* **Exercise directions**:
Across all the records below, how many lines contain "Segment"? Respond with only the number.

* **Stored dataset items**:
*** Begin section ***
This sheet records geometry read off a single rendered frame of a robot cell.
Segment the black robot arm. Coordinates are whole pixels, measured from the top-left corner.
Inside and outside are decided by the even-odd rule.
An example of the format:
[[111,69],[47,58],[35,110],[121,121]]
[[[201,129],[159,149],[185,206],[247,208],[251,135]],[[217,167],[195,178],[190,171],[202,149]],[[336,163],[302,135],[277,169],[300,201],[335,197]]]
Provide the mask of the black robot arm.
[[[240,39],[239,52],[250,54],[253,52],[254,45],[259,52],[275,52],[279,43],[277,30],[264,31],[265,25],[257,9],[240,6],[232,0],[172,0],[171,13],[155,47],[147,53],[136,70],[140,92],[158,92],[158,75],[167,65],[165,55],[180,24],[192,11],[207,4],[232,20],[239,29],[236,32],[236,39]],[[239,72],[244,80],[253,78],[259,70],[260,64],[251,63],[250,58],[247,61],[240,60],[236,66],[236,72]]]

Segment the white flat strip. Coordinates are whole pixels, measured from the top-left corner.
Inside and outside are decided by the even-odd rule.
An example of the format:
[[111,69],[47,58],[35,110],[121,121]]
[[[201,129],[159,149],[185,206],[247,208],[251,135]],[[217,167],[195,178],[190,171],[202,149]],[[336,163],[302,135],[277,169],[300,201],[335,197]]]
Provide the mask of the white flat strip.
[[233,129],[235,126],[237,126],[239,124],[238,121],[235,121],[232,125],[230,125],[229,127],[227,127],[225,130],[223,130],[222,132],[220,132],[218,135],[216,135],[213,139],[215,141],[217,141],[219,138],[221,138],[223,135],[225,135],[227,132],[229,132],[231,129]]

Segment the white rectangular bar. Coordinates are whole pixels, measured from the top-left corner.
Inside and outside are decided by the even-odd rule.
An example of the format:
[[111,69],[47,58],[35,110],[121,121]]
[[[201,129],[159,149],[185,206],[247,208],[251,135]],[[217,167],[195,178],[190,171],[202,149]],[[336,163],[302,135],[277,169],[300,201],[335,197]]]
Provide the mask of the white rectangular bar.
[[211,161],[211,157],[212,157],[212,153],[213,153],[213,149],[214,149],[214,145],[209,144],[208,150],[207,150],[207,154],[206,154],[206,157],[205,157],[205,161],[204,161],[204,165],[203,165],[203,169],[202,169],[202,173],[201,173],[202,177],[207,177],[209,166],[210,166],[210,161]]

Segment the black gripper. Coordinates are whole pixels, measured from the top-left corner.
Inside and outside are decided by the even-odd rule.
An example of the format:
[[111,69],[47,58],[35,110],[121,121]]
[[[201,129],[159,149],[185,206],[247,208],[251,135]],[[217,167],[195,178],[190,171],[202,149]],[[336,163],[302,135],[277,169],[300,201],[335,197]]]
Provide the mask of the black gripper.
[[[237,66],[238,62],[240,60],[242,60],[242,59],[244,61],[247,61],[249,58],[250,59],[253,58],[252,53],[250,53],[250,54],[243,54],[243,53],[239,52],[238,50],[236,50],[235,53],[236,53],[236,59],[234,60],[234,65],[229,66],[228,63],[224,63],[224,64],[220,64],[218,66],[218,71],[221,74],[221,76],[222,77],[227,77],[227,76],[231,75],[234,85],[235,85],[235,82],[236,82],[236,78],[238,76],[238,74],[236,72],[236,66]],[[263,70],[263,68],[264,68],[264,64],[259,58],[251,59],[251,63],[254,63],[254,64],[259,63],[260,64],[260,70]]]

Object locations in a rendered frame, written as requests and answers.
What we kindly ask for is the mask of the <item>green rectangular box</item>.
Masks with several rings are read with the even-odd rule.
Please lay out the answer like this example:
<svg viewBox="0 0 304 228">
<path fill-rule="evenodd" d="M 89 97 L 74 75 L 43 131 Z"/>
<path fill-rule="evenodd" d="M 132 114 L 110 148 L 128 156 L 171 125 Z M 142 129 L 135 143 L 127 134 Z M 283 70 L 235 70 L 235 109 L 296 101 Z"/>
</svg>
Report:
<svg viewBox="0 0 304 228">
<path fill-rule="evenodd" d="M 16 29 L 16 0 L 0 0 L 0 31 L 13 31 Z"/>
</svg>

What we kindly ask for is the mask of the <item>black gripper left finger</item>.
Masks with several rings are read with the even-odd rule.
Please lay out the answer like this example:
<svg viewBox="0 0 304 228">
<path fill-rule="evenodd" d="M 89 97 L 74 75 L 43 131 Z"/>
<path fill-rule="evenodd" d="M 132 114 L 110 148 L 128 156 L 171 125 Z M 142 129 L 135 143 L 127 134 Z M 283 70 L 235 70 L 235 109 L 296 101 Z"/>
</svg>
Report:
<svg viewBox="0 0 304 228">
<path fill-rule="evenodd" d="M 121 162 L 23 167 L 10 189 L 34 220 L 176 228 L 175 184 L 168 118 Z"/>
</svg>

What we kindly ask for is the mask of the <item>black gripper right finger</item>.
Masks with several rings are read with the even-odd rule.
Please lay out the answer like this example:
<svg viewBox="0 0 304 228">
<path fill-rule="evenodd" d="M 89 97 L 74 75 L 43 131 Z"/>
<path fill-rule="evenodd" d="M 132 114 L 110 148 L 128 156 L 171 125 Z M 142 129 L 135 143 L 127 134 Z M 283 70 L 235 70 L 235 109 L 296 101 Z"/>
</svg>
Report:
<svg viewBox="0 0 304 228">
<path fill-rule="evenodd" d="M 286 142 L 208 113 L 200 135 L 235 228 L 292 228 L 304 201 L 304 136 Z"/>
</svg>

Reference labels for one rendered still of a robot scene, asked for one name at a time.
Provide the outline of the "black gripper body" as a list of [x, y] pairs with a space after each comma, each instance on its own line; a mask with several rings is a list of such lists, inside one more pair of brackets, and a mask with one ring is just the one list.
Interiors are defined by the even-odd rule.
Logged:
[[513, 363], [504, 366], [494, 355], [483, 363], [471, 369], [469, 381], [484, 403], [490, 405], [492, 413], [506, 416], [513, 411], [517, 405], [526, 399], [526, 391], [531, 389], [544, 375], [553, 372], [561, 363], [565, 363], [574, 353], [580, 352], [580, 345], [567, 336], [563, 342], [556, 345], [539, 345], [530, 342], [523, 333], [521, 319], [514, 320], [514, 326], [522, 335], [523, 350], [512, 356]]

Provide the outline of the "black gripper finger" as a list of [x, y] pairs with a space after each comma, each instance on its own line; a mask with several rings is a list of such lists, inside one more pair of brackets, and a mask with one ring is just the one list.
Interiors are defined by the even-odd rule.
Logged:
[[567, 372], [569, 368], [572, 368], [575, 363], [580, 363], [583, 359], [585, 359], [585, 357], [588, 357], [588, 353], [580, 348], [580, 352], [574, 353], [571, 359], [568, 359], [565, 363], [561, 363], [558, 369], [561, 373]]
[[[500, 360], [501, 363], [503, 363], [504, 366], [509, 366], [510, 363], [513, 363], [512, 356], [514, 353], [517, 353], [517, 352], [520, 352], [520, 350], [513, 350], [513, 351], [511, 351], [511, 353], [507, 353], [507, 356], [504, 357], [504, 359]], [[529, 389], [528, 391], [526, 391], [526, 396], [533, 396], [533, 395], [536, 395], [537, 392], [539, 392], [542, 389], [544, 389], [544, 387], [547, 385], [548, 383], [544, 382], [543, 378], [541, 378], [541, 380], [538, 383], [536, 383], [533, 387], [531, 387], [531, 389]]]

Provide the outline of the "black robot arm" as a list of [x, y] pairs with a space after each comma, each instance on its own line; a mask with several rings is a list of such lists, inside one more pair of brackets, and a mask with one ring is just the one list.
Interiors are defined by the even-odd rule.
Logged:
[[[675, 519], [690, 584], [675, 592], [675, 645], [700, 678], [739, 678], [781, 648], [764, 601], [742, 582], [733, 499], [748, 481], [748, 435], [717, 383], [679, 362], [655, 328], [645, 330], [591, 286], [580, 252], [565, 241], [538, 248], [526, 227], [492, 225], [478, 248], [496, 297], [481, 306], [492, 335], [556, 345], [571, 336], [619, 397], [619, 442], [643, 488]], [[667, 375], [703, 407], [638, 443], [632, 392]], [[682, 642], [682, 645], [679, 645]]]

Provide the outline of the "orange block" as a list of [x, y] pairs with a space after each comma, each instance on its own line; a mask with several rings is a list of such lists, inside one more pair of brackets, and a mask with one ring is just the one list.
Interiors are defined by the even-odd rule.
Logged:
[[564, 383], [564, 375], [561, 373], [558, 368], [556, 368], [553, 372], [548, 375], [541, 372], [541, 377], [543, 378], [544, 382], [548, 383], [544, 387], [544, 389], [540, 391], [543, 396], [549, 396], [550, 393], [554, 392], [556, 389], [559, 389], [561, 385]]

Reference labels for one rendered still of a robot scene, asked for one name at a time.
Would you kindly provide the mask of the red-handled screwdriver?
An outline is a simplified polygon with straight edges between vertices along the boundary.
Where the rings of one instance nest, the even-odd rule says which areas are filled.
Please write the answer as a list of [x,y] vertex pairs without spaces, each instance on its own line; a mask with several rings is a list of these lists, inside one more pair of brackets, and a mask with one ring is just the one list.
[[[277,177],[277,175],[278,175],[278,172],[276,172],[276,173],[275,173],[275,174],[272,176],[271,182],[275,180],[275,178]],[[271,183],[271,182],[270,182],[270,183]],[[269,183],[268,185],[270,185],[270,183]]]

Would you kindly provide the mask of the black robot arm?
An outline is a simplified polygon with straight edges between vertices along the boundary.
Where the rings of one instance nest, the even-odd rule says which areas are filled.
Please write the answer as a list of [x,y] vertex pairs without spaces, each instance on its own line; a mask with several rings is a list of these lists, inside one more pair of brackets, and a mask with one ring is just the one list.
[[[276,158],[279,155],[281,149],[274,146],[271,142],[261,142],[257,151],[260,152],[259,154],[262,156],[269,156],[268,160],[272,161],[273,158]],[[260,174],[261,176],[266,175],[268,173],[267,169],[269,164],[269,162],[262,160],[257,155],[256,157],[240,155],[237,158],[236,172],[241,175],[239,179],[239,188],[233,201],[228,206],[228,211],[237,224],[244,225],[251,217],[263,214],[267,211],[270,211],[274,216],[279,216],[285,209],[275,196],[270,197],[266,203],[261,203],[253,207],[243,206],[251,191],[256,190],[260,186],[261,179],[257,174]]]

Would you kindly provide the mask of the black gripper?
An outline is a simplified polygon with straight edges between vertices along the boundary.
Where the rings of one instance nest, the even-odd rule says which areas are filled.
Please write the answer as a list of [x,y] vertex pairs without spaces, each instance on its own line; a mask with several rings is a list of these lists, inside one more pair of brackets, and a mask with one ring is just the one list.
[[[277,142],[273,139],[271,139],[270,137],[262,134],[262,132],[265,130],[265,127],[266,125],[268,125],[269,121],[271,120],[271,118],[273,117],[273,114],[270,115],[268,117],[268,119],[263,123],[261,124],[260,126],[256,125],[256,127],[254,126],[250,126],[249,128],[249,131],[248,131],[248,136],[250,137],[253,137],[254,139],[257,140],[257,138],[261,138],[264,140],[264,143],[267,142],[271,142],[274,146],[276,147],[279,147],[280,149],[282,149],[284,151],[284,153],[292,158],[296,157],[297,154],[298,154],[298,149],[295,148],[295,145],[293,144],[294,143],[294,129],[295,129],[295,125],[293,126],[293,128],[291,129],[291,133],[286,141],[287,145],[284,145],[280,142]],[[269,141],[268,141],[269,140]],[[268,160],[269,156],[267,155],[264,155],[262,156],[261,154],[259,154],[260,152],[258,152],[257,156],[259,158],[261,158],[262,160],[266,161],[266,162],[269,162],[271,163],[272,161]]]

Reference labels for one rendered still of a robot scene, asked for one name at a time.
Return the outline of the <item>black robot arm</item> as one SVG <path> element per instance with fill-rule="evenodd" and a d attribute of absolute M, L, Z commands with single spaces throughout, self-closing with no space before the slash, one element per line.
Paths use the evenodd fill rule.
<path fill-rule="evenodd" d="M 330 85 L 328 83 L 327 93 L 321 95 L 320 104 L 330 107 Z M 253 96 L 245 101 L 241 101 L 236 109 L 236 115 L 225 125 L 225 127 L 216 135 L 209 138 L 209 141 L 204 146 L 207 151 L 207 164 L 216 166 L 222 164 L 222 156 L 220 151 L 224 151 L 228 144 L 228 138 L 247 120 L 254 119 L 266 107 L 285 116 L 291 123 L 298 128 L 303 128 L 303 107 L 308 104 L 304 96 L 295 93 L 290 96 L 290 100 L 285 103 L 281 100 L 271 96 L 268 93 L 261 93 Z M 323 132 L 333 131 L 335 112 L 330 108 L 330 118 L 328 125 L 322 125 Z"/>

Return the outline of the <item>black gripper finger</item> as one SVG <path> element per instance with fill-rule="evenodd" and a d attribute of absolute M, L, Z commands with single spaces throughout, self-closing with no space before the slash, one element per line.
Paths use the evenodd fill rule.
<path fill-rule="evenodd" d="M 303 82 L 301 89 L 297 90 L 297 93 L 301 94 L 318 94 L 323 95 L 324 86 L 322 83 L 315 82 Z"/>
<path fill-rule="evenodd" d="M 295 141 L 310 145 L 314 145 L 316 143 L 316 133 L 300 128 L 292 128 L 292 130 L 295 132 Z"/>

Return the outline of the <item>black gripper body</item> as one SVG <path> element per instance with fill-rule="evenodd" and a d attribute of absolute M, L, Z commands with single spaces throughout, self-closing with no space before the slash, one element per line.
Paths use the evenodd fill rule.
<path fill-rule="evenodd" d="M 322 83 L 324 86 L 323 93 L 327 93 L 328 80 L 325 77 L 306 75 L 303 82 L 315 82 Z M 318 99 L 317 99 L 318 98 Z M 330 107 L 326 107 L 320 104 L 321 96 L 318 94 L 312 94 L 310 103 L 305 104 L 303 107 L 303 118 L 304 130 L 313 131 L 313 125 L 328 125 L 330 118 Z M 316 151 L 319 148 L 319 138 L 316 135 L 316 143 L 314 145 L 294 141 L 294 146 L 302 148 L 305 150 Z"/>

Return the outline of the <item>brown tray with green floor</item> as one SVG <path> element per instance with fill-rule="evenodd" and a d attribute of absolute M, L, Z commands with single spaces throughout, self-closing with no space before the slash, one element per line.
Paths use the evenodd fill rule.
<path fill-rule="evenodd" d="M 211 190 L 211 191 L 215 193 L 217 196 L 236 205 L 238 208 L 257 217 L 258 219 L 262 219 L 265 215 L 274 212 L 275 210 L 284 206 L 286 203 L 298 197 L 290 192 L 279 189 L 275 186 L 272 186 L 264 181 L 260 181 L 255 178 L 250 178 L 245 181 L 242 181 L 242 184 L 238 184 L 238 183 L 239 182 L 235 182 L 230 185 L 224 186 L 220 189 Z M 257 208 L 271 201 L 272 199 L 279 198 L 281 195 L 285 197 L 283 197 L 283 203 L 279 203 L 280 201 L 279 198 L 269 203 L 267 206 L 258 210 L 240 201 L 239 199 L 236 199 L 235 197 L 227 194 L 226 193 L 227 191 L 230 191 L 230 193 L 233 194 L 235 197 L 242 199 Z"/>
*** End section ***
* **Result of the exercise**:
4